▶ What needs to be done: Pull every line containing "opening" from the data.

Dataset excerpts Start Marker

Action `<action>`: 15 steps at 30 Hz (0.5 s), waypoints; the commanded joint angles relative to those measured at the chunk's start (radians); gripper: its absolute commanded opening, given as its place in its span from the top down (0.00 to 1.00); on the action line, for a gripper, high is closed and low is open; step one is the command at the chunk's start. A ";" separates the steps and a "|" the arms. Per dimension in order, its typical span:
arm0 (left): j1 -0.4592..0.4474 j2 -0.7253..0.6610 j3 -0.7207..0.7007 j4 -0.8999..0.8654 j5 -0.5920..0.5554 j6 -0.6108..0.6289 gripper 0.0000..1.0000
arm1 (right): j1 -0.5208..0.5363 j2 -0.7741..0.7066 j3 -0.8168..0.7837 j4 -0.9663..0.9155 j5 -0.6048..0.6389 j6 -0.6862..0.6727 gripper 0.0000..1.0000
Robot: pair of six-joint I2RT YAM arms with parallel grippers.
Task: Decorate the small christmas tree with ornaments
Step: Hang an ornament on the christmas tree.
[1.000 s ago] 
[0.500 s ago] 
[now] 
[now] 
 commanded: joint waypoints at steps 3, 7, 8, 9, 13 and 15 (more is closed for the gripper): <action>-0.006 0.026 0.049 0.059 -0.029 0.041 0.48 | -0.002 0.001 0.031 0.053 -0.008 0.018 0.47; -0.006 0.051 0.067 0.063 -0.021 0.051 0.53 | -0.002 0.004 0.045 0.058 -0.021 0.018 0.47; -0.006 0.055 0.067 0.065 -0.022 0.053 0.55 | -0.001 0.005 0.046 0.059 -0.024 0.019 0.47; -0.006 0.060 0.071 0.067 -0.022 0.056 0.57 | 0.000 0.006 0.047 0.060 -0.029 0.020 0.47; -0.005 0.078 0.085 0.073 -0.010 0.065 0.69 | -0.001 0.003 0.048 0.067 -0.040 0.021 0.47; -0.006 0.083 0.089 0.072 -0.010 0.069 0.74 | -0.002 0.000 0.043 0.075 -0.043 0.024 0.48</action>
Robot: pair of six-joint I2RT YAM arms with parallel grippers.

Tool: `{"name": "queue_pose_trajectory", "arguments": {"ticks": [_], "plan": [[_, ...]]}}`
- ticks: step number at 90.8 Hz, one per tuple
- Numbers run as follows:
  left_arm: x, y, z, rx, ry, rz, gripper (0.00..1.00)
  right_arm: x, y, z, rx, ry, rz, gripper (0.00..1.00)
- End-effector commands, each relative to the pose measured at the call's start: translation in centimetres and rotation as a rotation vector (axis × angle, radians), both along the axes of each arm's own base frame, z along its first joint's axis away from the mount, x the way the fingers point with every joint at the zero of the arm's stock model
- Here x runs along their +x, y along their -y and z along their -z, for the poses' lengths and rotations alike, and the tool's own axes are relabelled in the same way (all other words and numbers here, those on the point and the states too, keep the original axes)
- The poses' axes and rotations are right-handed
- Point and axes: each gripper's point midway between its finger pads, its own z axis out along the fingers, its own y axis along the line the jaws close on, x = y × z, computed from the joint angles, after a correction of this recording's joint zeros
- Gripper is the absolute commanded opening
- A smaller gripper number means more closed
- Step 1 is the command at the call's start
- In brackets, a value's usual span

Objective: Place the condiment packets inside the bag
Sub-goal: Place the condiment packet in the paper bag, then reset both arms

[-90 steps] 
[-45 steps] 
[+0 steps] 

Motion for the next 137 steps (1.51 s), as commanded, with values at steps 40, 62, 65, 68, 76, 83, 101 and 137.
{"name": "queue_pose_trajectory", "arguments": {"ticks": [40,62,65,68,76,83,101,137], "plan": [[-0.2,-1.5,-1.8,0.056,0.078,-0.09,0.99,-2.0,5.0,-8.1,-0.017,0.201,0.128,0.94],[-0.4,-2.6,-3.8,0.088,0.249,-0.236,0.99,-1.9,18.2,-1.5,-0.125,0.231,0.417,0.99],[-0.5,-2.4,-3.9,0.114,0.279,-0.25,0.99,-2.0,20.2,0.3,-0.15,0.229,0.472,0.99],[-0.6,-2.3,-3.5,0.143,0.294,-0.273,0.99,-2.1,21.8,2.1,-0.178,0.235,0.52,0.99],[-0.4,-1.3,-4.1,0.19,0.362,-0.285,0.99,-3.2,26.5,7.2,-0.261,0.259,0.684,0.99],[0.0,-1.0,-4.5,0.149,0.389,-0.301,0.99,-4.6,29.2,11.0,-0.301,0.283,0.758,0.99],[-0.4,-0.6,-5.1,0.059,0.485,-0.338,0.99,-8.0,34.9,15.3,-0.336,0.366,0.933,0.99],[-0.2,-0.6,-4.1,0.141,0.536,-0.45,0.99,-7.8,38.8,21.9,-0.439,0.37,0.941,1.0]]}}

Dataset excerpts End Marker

▶ Task solution:
Action `<action>`: 15 steps at 30 Hz (0.5 s), waypoints; the commanded joint angles relative to those measured at the chunk's start (radians); gripper: its absolute commanded opening, given as its place in its span from the top down (0.00 to 1.00); on the action line, for a gripper, high is closed and low is open; step one is the command at the chunk's start. A ";" separates the steps and a "|" the arms. Per dimension in order, its typical span:
- Gripper is the absolute commanded opening

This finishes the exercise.